According to statistics maintained by theOpen Web Application Security Project (OWASP), the ten most common security errors can be distinguished. The graphic below shows how often veracode, a web application security research organization, detects these vulnerabilities during a preliminary risk assessment.
The vulnerability detection rate from the OWASP Top 10 list during veracode's initial risk assessment. Source: [Veracode]
The most common vulnerabilities cited above according to the OWASP are:
- Susceptibility of injecting untrusted data into a code interpreter as part of a command orquery (SQLi, OS, XXE, LDAP). An attacker could outsmart the interpreter to execute unscheduled commands or gain access to data without proper authorization.
- Incorrectly implemented mechanisms for authenticity and session management. This allows the attacker to compromise passwords, keys, session tokens, or hijack the identity of another application user.
- Broken access control mechanisms regarding what permissions and resources a system user has access to. An attacker could exploit this vulnerability to gain access to unauthorized functionality or sensitive data, as well as to gain access to other users' accounts.
- Incorrect security settings – to properly secure the system, the appropriate settings are defined and implemented for the application, framework, application server, database server, platform, etc. In addition, the software should be updated regularly.

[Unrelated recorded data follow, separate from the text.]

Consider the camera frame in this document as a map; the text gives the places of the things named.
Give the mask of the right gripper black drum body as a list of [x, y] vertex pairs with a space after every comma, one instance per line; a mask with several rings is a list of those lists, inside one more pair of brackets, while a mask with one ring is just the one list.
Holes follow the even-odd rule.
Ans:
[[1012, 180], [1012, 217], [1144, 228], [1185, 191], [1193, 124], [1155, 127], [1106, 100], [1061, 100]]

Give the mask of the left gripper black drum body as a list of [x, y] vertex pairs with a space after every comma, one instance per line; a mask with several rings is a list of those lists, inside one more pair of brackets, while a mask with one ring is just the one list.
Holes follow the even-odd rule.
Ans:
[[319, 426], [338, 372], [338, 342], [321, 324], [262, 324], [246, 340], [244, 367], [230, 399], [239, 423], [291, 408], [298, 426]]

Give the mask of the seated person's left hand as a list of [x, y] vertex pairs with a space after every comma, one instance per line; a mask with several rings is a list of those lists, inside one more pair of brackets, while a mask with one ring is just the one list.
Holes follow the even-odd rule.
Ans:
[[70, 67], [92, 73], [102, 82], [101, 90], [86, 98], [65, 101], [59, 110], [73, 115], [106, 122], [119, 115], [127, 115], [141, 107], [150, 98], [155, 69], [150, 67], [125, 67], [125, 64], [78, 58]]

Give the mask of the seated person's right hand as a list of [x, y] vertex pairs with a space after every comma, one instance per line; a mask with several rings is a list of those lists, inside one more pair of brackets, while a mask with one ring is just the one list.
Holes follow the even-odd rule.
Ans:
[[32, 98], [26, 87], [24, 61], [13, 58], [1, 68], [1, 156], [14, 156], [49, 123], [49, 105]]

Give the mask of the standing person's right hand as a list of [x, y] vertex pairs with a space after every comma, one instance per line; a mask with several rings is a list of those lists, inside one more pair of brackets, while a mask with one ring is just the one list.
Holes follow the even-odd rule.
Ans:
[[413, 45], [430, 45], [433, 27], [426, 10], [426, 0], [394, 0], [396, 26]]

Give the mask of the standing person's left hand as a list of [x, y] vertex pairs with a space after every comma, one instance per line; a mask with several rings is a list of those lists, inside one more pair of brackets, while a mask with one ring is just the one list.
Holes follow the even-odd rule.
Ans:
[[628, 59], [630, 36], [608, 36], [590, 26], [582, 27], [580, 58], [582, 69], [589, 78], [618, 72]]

- Sharing sensitive data – Many web applications and APIs do not properly protect sensitive data such as financial, medical or personal data. An attacker can steal or modify such poorly protected information and use it to fraud on a credit card, steal identity or commit other crimes. Sensitive data should be additionally protected by encryption during transmission and storage.
- Inadequate protection against attacks – many systems do not have the basic ability to detect, prevent and respond to both manual and automated attacks. You should implement mechanisms that go beyond the basic mechanisms for validating input, and include automatic detection, logging, and even blocking of attack attempts. In addition, app owners must be able to easily upload security patches.
- Cross-Site Request Forgery (CSRF)– consists in forcing the user's browser to send a query to the server in the context of that user. It thus allows the victim to perform some unauthorized action, e.g. changing the password, making a transfer.
- Using components with known vulnerabilities – components such as libraries, frameworks, and other modules used in the software operate under the same permissions as the application itself. If a vulnerable component is compromised, such an attack can pose a serious threat to the data or the system as a whole. Applications that use components with known vulnerabilities can remove the layer that protects the application by opening it to various types of attacks.
- Unsecured APIs – Today's applications often provide APIs for communicating with them in addition to basicfunctionality (SOAP/XML, REST/JSON, RPC, GWT, etc.). These interfaces are often insecure and contain many vulnerabilities.